Another Climate Snow Job

A federal bureaucrat is telling us that due to human activity, global snowfall is in decline. There’s no reason to be worried, though. We’ve seen the climate doomsday predictions before, and somehow they always turn out to be wrong.

Nearly a quarter of a century ago, we were assured by the British Independent that “​​Snowfalls are now just a thing of the past.” (Don’t bother to try to find the story in the Independent’s archives – that page doesn’t exist or has been moved, presumably because it’s an embarrassment to the newspaper.) In that article, reporter Charles Onians appealed to the correct authorities, citing David Viner, then a senior scientist at the climatic research unit of the University of East Anglia, who declared that “within a few years winter snowfall will become ‘a very rare and exciting event.’”

He told Onians that “children just aren’t going to know what snow is.”

Onians also cited David Parker of the Hadley Centre for Climate Prediction and Research in Berkshire, who, in the reporter’s words, said that “ultimately, British children could have only virtual experience of snow. Via the internet, they might wonder at polar scenes – or eventually ‘feel’ virtual cold.”

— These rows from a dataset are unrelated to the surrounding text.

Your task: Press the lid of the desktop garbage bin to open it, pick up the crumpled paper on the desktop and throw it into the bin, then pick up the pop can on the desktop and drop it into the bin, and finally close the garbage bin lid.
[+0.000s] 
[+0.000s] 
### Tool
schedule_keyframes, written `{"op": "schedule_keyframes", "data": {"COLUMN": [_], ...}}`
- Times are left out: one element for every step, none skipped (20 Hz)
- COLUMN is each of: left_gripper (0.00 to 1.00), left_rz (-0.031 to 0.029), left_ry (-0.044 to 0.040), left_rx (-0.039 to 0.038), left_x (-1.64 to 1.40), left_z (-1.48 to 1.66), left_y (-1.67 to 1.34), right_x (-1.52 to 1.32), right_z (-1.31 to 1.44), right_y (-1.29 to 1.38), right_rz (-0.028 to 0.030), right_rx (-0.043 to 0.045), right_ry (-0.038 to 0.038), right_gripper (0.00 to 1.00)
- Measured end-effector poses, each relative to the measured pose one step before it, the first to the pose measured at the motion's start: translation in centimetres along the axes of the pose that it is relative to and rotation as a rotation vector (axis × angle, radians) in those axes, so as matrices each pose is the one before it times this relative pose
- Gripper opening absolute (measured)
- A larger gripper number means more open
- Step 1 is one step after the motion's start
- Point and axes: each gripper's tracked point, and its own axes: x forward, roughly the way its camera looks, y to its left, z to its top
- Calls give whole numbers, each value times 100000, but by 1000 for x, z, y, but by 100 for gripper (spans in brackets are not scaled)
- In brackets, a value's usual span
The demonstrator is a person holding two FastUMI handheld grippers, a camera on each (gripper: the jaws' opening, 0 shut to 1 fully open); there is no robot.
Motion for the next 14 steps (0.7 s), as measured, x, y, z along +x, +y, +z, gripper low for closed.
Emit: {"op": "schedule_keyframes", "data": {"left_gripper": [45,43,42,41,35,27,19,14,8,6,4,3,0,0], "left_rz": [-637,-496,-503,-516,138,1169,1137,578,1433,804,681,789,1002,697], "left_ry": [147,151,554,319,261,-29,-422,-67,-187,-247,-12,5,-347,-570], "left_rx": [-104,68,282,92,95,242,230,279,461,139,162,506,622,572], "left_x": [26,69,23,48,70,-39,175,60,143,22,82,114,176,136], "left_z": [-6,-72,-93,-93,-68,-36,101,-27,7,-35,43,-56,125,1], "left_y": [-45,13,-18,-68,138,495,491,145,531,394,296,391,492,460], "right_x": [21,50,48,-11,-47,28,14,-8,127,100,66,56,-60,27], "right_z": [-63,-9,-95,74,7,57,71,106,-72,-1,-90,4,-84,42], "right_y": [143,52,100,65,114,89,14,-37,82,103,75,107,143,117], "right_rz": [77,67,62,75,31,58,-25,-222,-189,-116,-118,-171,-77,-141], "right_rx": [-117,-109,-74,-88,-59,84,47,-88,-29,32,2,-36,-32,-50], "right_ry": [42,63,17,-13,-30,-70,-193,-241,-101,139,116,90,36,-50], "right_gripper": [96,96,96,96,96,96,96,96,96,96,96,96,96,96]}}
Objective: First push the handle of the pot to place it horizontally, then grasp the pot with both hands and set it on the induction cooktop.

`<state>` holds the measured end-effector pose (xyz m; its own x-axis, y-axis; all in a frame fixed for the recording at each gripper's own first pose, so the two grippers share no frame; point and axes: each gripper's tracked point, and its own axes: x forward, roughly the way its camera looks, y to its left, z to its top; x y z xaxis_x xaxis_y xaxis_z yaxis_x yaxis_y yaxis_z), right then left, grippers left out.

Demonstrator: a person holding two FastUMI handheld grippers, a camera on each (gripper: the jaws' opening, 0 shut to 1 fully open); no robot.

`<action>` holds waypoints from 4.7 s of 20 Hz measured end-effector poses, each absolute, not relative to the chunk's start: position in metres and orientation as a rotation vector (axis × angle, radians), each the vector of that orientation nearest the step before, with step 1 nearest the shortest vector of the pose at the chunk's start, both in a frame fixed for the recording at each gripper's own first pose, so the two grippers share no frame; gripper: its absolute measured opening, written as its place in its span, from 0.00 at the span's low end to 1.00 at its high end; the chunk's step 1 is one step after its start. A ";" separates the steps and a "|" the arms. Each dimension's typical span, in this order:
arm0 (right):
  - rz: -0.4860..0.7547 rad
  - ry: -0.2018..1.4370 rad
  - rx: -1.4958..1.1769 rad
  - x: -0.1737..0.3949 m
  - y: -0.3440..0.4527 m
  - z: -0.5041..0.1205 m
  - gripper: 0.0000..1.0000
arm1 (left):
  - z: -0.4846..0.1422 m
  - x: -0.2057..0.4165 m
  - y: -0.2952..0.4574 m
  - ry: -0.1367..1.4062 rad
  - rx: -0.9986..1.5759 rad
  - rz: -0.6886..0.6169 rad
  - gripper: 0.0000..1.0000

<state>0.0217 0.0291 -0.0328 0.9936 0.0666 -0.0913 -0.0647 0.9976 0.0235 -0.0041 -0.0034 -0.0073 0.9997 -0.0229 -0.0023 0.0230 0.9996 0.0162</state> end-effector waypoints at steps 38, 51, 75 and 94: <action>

The Independent’s story was published in March 2000. Northern Hemisphere snow cover that year was 7.14 million square miles. So far in 2023, snow is covering 7.23 million square miles of the Northern Hemisphere. In between, there was a low of 6.26 million square miles (2007) and a high of 8.97 million square miles (2002). As recently as 2019, the coverage was as wide as 8.59 million square miles.

 

If we add the snow in Greenland, the trend is not identical but nevertheless similar to that of North America alone. Both measurements show a growing decadal trend in snow coverage going back to 1967, as does snow coverage in Eurasia.

These data were gathered by the National Oceanic and Atmospheric Administration and are from its October 2023 installment of its monthly report.

Now comes Brian Brettschneider of the same National Oceanic and Atmospheric Administration, who, according to CNN, swears that “snowfall is declining globally as temperatures warm because of human-caused climate change.”

“It’s possible in the near term that climate change will cause more extreme winter storms and some years of increased snowfall – like the data shows for the Northeast U.S. – but as global temperature warms, there will be fewer of those years, and eventually we could see snowfall amounts fall off a cliff,” writes CNN’s Eric Zerkel, who is “an extreme weather editor” on the network’s “climate team,” which means he was hired to advance the narrative that man is only a few SUV trips from turning Earth into a fireball.

We’ll go ahead and file this one in the ever-growing catalog of man-caused climate disaster guarantees that never happened. We won’t wait around, though, for admissions of error and apologies. The climate cabal is a swarm of fanatics fully sold out to an authoritarian cause. Candor and honesty have no place in their world.